In theory, vigilance on the part of border guards, coupled with correctly installed screening technologies, will catch a bomber trying to smuggle a water bottle-sized bomb onto a plane. The 1986 case of Anne-Marie Murphy demonstrated clearly that an astute guard is a better defense than any innovation in screening, Hanan said.

Murphy, an Irish-born woman who was five months pregnant at the time of what has come to be called the Hindawi Affair, attempted to smuggle 1.5 kilograms of highly explosive semtex onto a flight from London to Tel Aviv. Her Jordanian husband Nezar Nawwaf al-Mansur al-Hindawi placed the material in her luggage. She was caught simply because a border guard marked her as “suspicious,” despite Murphy not fitting any conventional profile. She was then subjected to additional screening.

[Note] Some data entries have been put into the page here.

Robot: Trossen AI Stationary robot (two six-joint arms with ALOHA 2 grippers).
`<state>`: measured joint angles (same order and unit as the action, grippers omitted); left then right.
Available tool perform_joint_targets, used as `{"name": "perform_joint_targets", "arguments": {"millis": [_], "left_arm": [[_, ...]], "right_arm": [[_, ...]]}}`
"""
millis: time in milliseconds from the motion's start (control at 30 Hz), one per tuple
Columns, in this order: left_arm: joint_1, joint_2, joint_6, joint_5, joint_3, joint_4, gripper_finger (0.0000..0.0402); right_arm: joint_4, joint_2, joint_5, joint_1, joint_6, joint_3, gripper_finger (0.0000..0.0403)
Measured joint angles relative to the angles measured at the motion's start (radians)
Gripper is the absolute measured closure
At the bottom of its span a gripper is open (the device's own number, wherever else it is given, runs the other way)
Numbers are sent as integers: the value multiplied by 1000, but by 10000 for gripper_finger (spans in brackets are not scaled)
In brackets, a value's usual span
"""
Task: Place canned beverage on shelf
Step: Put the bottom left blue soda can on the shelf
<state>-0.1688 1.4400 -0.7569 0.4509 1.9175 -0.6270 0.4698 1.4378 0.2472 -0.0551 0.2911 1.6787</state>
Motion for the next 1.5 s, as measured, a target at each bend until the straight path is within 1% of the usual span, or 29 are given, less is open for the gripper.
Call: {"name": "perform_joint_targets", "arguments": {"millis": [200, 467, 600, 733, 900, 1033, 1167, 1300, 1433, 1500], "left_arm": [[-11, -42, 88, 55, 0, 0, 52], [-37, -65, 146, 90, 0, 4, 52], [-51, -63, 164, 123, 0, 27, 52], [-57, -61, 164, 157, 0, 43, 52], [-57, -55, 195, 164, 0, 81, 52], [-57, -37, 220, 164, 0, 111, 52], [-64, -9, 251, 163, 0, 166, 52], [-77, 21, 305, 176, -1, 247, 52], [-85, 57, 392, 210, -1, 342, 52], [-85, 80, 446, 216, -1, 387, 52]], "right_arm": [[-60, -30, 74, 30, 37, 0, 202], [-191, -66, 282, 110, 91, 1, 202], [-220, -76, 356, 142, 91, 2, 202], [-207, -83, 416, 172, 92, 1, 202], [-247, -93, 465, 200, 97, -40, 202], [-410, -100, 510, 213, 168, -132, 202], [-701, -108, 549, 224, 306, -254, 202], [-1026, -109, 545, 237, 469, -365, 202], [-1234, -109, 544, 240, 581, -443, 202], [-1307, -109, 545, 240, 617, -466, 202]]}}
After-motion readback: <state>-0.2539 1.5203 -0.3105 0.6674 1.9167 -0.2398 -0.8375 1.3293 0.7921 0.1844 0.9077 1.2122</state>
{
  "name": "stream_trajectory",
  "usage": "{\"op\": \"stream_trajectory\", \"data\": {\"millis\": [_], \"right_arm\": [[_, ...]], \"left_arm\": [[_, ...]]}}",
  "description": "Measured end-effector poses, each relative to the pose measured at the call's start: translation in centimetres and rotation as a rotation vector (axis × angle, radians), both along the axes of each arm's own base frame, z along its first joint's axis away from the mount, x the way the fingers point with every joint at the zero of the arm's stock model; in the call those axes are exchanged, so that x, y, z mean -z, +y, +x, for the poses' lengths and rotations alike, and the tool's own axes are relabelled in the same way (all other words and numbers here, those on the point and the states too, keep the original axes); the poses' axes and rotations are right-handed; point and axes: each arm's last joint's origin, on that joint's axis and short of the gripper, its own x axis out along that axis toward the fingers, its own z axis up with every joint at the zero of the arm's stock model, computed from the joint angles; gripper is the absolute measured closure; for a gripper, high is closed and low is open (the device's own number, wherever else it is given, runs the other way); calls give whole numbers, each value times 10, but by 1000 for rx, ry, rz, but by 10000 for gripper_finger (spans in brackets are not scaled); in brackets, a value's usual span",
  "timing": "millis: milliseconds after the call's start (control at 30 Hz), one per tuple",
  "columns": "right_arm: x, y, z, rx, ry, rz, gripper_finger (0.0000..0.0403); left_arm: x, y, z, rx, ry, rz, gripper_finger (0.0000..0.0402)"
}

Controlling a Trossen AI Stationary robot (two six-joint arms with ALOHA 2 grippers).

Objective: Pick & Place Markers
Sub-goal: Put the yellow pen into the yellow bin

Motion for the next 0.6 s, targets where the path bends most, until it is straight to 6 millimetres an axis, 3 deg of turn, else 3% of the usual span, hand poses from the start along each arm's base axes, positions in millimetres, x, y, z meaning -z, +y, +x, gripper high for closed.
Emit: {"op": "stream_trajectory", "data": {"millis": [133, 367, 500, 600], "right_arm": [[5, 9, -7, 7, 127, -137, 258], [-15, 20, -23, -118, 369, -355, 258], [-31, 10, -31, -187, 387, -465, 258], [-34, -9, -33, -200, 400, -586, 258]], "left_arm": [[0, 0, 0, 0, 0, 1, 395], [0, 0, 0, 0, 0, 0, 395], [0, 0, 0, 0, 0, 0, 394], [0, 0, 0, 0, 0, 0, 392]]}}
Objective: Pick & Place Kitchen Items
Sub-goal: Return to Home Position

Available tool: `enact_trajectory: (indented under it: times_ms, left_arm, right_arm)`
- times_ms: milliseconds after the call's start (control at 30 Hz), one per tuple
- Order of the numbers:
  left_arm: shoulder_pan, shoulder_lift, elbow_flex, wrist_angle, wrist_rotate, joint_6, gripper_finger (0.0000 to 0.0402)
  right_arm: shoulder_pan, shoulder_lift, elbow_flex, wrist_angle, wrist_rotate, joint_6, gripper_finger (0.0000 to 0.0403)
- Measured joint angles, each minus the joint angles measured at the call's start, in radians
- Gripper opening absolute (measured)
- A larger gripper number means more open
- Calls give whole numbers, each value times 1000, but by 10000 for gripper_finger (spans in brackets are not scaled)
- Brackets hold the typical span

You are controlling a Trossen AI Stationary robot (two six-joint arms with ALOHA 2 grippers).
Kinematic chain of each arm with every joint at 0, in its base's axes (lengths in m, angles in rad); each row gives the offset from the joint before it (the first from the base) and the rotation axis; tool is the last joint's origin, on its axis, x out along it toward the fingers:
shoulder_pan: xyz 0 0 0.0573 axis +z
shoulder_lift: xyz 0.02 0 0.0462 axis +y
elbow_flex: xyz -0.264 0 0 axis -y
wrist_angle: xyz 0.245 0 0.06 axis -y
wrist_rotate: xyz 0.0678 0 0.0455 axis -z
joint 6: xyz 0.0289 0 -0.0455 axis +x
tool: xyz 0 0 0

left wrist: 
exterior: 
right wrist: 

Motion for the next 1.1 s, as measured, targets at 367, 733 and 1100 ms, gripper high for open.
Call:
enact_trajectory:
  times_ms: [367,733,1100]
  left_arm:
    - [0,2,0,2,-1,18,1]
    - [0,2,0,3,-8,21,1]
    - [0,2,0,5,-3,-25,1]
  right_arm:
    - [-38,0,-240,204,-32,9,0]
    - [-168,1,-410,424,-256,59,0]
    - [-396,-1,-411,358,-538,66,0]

The guard’s “training kicked in when this nice, innocent lady failed to make sense” in the way she answered questions, Hanan said. “Bored, poorly paid and poorly trained [security] cannot be replaced by technology, as good as it gets.”

Smuggling bombs onto airplanes is much more difficult than it was in 1986, more difficult even than a few years ago. Al Qaeda’s most recent device would be extremely dangerous to attempt to build, very difficult to transfer, may not work in practice, and has a good -- but not perfect -- chance of alerting security workers who have been given expanded authority to conduct screenings as well as at least one type of common security device, if not two.

In other words, you’re largely protected from the most recent al Qaeda bomb threat, but you’re really only as safe as the TSA agent standing in front of you.

The release becomes especially relevant in the context of the recent events in Paris. AQAP has taken credit for the attack that killed 12, including two police officers, at the headquarters of French satirical newspaper Charlie Hebdo. One of the two gunmen who stormed the building has been identified as having trained with AQAP.

Charlie Hebdo was listed as a most wanted target in a 2013 issue of Inspire.